71 de vista sistêmico do capitalismo ainda propicia a lucratividade de muitos grupos econômicos e empresariais.

Se a escravidão chegou bem viva ao tempo capitalista contemporâneo, que tem como referência fundamental o avanço tecnológico, que eleva a produtividade do trabalho, é porque ela ainda é uma forma de trabalho que contribui de forma decisiva para que este modo de produção avance e propicie alta lucratividade aos proprietários de meios de produção no meio rural e também urbano.

O grande capitalista, como os grandes imperadores da Antiguidade, aprenderam que para manter o seu poder econômico é preciso conciliar distintas formas de exploração, distintas maneiras de viabilizar seus lucros a partir de suas propriedades e empreendimentos, o que importa para eles é expandir-se, ganhar territórios de influência, retorno financeiro e político.

Hoje, como ontem, a produção capitalista necessita de espaços não capitalistas para se desenvolver, dessa forma os empreendimentos agropecuários são capazes de se expandir sobre áreas, na maioria das vezes, ocupadas por populações que vivem sob um modo de produção não capitalista.

No Brasil em questão de poucos anos, surgiram grandes fazendas de gado, lavouras de soja, algodão e cana-de-açúcar, além de carvoarias, produzindo matéria-prima e gêneros alimentícios, onde antes viviam populações indígenas, camponeses, comunidades quilombolas ou ribeirinhas.

Cada vez mais as relações de mercado, assalariamento, financeirização da agricultura ditam o funcionamento e o "novo" modo de vida, proletarizando, massacrando ou expulsando os homens do campo para as cidades, numa reedição trágica do que já havia acontecido na Europa quando do desenvolvimento do modo de produção capitalista.

Todavia o processo de ampliação da agricultura empresarial atual nada tem que ver diretamente com os mesmos rumos tomados pelo capitalismo na Europa ou com os rumos que tomaram a escravidão antiga ou moderna, aqui não se está ampliando a classe operária e havendo uma intensificação do processo de industrialização, com a consolidação de um extenso e amplo mercado.

Mas a exploração do trabalho escravo, naquela época como nos tempos atuais, tornou possível a produção de grandes excedentes e uma enorme acumulação de riquezas, contribuindo assim para o desenvolvimento econômico e padrões típicos de exploração da natureza e dos seres humanos.

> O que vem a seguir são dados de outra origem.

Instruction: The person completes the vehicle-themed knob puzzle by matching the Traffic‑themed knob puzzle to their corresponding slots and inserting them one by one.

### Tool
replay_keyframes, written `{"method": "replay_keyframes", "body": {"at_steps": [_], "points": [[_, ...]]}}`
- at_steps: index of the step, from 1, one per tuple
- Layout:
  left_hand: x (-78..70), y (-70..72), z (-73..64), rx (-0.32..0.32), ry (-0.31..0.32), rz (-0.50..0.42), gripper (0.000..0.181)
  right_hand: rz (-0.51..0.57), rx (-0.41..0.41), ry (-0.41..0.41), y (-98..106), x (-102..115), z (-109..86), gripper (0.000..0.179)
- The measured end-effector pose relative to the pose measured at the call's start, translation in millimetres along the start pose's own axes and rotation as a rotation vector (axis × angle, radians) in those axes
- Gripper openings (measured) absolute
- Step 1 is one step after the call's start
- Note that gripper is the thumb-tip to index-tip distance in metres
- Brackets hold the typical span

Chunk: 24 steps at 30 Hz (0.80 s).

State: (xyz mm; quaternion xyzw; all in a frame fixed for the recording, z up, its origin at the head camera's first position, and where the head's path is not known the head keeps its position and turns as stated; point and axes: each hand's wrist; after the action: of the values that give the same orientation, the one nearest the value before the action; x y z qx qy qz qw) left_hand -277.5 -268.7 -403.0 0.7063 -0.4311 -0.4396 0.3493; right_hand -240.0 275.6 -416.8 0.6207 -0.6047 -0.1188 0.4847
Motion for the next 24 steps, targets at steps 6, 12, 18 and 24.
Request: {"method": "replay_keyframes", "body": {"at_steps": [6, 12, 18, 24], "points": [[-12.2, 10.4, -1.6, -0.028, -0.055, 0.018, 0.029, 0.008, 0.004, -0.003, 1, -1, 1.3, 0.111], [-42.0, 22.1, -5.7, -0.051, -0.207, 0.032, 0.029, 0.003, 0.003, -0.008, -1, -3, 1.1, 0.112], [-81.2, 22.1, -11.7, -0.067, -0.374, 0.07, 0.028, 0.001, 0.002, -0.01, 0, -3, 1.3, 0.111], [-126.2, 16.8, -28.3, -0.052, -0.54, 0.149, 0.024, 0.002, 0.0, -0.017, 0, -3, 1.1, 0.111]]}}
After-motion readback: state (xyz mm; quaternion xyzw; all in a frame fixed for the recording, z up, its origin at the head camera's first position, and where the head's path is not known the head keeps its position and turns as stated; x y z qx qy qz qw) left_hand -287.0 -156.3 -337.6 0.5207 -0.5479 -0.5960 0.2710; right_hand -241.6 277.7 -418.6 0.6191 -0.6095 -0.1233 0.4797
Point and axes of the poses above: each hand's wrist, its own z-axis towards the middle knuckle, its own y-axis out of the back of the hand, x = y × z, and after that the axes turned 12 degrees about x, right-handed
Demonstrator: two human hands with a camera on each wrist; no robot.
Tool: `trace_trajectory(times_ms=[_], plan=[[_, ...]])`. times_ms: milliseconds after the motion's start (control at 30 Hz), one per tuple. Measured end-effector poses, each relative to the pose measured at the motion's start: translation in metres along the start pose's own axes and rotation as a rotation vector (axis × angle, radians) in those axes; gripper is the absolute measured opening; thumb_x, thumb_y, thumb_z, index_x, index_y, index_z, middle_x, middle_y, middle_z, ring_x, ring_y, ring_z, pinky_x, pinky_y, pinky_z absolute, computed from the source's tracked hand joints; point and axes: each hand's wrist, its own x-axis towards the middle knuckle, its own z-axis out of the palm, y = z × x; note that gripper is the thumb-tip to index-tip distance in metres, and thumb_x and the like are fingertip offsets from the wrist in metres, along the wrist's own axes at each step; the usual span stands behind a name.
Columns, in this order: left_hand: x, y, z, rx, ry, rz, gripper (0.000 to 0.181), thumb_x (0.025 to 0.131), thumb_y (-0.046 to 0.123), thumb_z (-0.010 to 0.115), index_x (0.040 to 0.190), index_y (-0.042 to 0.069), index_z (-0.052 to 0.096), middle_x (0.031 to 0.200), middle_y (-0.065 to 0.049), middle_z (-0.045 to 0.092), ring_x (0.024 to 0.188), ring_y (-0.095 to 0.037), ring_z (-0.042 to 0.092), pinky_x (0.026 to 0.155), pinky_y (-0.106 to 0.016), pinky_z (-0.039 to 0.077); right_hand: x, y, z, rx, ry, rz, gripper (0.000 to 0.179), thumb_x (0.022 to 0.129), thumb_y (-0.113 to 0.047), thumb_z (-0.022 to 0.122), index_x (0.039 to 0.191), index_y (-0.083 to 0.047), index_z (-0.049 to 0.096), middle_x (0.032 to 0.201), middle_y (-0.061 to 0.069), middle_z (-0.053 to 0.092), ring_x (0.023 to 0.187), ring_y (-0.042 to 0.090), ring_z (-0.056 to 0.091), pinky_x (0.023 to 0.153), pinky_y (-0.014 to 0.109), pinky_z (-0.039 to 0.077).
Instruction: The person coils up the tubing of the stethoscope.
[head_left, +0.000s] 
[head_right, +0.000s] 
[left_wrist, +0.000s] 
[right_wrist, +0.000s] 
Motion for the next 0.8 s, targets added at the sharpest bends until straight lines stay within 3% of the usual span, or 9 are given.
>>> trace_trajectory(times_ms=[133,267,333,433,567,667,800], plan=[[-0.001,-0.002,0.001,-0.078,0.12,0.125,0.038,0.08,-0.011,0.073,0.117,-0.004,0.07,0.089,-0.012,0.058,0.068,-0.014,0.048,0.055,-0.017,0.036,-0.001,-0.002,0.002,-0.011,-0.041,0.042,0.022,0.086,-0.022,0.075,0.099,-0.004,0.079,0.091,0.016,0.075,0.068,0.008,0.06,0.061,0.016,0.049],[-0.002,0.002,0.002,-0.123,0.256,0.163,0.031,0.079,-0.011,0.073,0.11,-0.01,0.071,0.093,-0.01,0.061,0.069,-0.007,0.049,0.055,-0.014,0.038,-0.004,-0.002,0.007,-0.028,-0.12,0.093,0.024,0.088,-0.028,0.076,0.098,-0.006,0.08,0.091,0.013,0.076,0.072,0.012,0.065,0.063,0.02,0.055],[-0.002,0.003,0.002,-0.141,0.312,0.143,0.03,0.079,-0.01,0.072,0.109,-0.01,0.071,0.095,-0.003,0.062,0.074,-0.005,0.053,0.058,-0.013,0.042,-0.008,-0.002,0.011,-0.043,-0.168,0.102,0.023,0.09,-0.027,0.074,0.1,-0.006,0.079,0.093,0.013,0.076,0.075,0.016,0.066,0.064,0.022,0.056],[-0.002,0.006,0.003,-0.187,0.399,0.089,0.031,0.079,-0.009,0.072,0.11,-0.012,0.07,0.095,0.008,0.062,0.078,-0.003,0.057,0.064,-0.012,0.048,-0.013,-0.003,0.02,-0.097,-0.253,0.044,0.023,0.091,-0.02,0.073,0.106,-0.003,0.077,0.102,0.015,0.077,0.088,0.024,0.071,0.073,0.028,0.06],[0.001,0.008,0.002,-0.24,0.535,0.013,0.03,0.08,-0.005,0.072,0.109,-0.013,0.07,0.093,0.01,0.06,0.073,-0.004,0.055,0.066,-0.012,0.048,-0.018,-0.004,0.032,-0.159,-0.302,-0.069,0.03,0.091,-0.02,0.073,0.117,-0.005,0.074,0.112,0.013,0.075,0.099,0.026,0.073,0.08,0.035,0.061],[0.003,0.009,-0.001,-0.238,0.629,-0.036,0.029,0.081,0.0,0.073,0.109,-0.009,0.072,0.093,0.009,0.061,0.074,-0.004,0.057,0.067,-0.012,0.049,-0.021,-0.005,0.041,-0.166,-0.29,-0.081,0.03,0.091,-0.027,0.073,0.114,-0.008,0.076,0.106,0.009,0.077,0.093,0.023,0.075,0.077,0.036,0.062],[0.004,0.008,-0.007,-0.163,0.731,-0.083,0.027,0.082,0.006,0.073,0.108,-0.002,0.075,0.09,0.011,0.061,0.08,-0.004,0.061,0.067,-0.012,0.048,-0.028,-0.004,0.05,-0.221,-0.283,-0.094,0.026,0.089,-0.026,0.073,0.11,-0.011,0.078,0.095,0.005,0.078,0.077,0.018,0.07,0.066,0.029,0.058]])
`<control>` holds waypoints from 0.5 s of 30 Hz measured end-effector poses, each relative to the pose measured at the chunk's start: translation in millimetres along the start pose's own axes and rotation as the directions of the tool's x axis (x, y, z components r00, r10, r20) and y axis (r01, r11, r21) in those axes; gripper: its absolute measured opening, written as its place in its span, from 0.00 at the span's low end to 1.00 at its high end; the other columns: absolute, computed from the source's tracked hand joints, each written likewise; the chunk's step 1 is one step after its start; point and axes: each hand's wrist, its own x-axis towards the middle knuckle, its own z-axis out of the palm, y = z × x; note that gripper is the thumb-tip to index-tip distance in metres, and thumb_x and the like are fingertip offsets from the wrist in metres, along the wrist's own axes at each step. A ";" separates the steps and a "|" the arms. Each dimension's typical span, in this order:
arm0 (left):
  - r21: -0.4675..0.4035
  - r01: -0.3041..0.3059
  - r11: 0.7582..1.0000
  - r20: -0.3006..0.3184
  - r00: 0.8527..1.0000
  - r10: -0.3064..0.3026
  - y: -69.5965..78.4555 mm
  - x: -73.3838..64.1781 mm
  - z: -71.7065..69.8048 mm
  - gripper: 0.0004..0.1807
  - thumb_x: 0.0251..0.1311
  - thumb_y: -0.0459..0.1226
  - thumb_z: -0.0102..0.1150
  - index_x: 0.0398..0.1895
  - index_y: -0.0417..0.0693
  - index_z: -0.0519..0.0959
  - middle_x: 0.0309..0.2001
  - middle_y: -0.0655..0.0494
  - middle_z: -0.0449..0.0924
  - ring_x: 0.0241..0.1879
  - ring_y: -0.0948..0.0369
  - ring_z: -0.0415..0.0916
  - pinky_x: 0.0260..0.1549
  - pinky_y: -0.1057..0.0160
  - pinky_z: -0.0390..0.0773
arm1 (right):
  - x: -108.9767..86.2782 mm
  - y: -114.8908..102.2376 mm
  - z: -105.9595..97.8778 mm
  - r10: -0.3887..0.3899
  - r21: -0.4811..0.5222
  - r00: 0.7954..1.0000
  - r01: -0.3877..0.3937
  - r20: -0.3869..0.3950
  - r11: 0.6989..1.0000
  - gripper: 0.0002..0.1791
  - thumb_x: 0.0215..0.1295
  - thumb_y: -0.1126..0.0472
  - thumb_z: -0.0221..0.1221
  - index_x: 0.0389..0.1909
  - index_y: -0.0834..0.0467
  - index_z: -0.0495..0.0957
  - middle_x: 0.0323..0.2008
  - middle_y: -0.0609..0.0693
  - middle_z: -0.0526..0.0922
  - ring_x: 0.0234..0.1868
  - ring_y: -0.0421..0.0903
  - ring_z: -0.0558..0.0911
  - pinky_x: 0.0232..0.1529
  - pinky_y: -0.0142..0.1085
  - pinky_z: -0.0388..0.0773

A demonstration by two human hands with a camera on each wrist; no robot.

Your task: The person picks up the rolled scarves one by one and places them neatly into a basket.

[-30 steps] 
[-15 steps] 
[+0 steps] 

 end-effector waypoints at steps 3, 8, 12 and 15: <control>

72 Embora cada tipo de escravidão tenha ocorrido em partes diferentes do mundo e desenvolvido conotações específicas sujeitas a definições legais, noções religiosas e convenções sociais diferentes, ainda assim, qualquer que seja o foco de pesquisa, não se pode desconhecer de igual forma, que o viés econômico sempre teve um peso significativo na configuração desses vários tipos de escravidões, sendo preciso lembrar uma observação de Marx (2011):

[...] o que não contradiz o fato de que a escravidão é possível em pontos isolados no interior do sistema de produção burguês. Nesse caso, porém, ela só é possível porque não existe em outros pontos e aparece como uma anomalia em relação ao próprio sistema burguês. (MARX. 2011, p. 381).

Mas sendo uma anomalia ou não, onde prevalece a escravidão como uma forma de apropriação do trabalhador, mais uma vez se repetirá como condição objetiva na reprodução econômica a figura de senhores de escravos, que apesar das diferenças do tempo histórico sempre fazem o que querem da saúde, da vida e da morte do trabalhador, numa relação de dominação de classe social cuja expressão contemporânea necessitava segundo Marx (2011) de uma análise social, econômica e histórica cuidadosa.

Os sentimentos morais contrários à escravidão são fundamentais para impulsionar a luta contra ela, todavia somente compreendendo bem os mecanismos de funcionamento da economia capitalista ter-se-á suficiente clareza que o que gera a escravidão contemporânea são os elementos intrínsecos ao modo de produção capitalista, suas contradições de classe e sua forma de apropriação das riquezas produzidas pela imensa maioria dos trabalhadores submetidos às formas mais espoliativas possíveis.